“Why! That is good charm, boy! You worry about ghost wings.”

He made a clutching motion of fingers and thumb, as though wielding a pair of scissors.

“You see ghost wings! I make charm to clip ghost wing!”

Garry, puzzled, stared; but the man tapped on the table, a slim, dark youth entered. Ti-O-Ga said “Goodbye” and before he could muster any comment, Garry was ushered to the car, the young Indian took the wheel and, fingering his pouch, tucked inside his clothes, Garry rode away.

“A charm,” he muttered, “a charm—to clip ghost wings!
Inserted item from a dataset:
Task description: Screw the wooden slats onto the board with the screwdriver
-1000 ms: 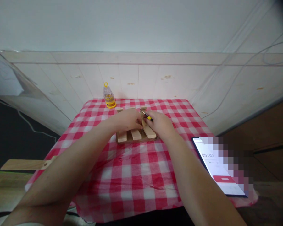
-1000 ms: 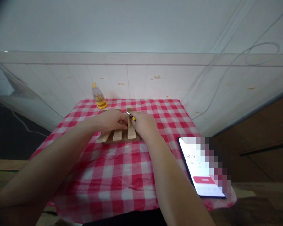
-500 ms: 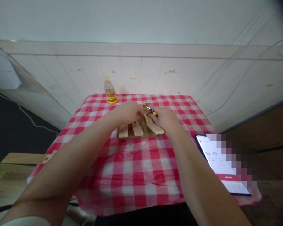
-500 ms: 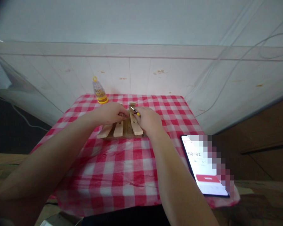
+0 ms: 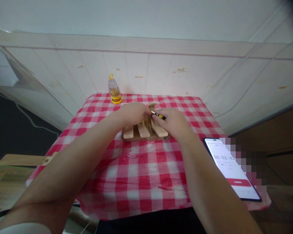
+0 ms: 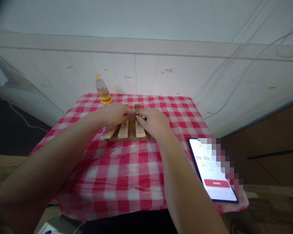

Hope it works!”


[1]. While the name is necessarily changed, there lives, in the Hudson River valley an aged Indian “medicine man” whose herbal remedies and other curative methods are famous over a wide area: his “magic” is less widely known, but is in line with the possession of certain secrets of Nature and of mental ability of a high order and amazed the youth by his businesslike and plainly successful methods.

CHAPTER XI
THE CHARM SEEMS TO WORK

When Don and Garry, leaving the pilot to mend his bones and recuperate in the farmhouse, brought the mail down, they found Chick fairly bursting with his adventures.

His story had other interested listeners besides the youthful pilot and Garry. Doc Morgan sat beside Don, Toby Tew occupied a chair by the designing room table, and the airport owner, Bruce McLeod, shared a wall bench with the control room operator, a close-mouthed, black-eyed man who was none too well-liked by the personnel of the new venture.